Nie wiem, czy mamy do czynienia z powrotem popularności na popkulturę z lat 80., czy chodzi o fakt, że retro nie wychodzi nigdy z mody albo po prostu wydawcy przypomnieli sobie o klasycznych albumach, których nakłady się skończyły, ale Funky Koval też w międzyczasie powrócił. Ponownie zresztą. W zbiorczym wydaniu znalazły się albumy publikowane w latach 80. i 90. oraz kontynuacja, która ujrzała światło dzienne parę lat temu. Otwierający serię album Bez oddechu to ilustracja życiowej wręcz formy Parowskiego, Rodka i Polcha. Ostrą kreską zarysowano świat z pogranicza cyberpunku, space opery i polskiej rzeczywistości schyłku PRL-u. Litery z nieodłączną, charakterystyczną deltą, opisują fantastyczny świat, w którym ruch oporu złożony ze szlachetnych wąsaczy podejmuje walkę ze zdeprawowanymi politykami i korupcją. Gdy na jednych stronach Koval toczy walkę o ślicznotkę w innym wymiarze, na innych wprowadzany jest stan wojenny, a twarz w telewizji do złudzenia przypomina Jerzego Urbana.

Paraboliczna zabawa wydarzeniami z ostatniej dekady Polski Ludowej pokazana została w brawurowy sposób – jest tu miejsce na śledztwo, pościgi, strzelaniny, międzygwiezdne loty, a w końcu na wysadzenie z siodła władz kontrolowanych przez wszechmocnych Obcych. Popkulturowa żonglerka – od Jaruzelskiego po Blade Runnera – jest tu równie znakomita, co kreska Polcha. Tak przynajmniej zaczyna się ta seria, odjeżdżająca później w bardziej psychodeliczny wymiar w trzecim albumie, wydanym jeszcze na początku lat 90., i zatapiająca się w rysowanym już dużo mniej zdecydowaną kreską bełkocie w roku 2011. Nie doczekaliśmy się, i raczej nie doczekamy, zapowiadanego szumnie amerykańskiego filmu, a szkoda. Zamiast tego wciąż istnieje zagrożenie, że Koval może doczekać się kolejnych przygód.
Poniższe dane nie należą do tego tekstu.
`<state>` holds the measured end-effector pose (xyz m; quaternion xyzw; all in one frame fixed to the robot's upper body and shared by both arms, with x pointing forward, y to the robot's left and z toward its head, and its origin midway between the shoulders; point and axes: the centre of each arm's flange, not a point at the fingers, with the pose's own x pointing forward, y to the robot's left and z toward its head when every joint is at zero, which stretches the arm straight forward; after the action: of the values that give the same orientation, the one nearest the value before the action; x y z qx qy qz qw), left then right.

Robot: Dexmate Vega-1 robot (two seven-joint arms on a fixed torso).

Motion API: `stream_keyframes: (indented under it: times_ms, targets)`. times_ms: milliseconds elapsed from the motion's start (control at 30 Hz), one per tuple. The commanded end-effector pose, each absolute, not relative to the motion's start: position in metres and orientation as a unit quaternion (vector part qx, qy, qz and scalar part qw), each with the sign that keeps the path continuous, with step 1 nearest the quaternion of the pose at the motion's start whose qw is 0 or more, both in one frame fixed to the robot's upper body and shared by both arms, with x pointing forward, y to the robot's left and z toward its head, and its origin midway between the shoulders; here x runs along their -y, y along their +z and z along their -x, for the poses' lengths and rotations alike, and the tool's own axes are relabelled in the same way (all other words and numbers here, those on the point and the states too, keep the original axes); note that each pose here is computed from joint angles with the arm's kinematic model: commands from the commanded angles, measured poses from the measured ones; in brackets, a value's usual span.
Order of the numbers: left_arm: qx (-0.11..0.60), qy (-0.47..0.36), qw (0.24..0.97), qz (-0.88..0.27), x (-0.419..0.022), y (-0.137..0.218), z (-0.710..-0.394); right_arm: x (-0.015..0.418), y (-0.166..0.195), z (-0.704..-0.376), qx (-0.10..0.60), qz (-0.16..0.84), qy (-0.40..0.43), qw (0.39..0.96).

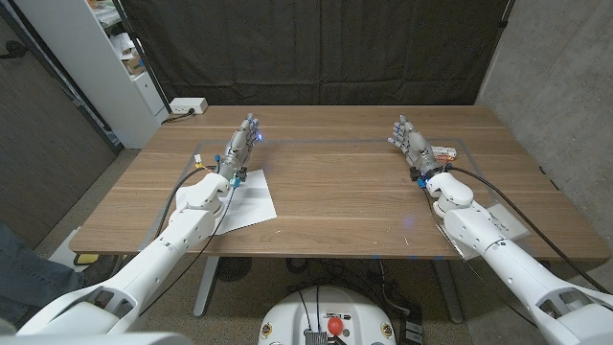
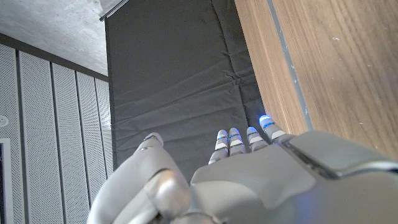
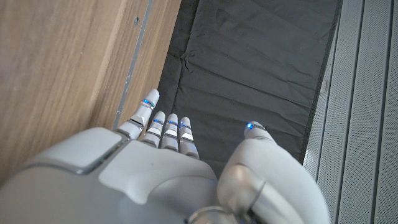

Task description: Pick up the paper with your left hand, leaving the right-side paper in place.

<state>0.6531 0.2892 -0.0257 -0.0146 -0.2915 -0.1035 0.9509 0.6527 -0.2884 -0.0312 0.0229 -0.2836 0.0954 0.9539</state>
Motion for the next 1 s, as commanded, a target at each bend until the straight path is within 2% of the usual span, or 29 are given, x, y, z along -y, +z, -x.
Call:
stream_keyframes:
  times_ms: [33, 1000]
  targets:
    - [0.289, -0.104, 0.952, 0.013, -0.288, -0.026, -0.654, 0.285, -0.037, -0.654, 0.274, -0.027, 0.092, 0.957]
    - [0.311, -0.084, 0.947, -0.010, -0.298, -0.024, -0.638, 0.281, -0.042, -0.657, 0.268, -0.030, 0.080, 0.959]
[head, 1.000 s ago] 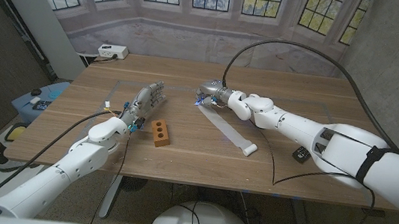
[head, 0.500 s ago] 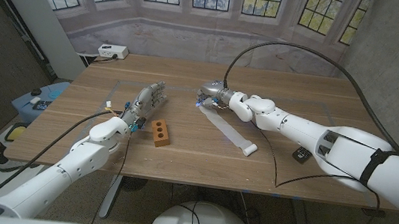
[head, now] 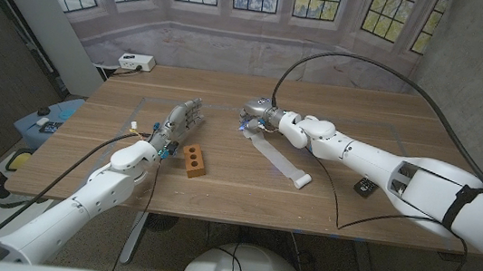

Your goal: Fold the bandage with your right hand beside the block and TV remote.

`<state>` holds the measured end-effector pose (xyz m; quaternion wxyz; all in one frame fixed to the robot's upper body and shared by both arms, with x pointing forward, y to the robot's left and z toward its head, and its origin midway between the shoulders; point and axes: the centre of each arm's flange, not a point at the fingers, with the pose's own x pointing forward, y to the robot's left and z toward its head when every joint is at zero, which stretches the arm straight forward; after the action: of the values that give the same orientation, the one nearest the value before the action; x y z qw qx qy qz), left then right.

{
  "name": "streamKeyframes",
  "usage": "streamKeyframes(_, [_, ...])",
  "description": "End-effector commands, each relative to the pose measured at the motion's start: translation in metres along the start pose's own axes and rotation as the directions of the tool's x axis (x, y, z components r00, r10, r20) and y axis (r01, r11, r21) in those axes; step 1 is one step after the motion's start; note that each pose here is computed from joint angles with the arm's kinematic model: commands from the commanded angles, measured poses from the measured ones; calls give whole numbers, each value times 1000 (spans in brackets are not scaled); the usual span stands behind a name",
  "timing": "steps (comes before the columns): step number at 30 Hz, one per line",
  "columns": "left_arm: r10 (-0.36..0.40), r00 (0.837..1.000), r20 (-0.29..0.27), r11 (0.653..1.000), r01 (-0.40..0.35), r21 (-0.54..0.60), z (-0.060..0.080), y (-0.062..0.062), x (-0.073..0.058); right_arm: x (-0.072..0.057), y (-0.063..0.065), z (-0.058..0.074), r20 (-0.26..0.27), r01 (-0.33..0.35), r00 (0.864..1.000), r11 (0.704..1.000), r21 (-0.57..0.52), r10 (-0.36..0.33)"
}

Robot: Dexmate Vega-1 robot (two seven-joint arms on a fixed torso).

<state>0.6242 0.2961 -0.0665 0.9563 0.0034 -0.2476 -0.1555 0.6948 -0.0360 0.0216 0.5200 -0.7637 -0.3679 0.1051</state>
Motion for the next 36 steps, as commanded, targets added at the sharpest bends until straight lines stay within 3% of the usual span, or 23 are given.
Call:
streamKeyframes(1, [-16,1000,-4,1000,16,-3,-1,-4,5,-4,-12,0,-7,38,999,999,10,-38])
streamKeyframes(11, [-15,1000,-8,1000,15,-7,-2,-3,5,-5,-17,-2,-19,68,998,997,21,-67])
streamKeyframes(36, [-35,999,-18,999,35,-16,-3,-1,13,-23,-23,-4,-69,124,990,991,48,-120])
Pozostaje pytanie – do kogo te albumy są skierowane? Na pewno do wszystkich fanów polskich klasyków. Grube wydanie na pewno będzie ładnie wypadać obok Szninkla czy zbiorczych wydań Ekspedycji. Yans może trafi do miłośników francuskich komiksów, którzy chcą poszerzyć swoją kolekcję o nowe wydanie, prezentujące się lepiej niż zajechane albumy wydane niegdyś przez Fantastykę. Reedycje trafią też zapewne do zapuszczających powoli wąsa i brzuch trzydziestolatków, którzy pamiętają, jak w podstawówce z wypiekami na twarzy czytali przygody kosmicznych agentów. Ponownej lekturze Yansa czy Kovala towarzyszy smak wspomnień i zapach przeszłości, smak gumy turbo, oczekiwanie na crossover obu bohaterów, ale też codzienne napawanie się widokiem tureckich swetrów. Miejcie się na baczności.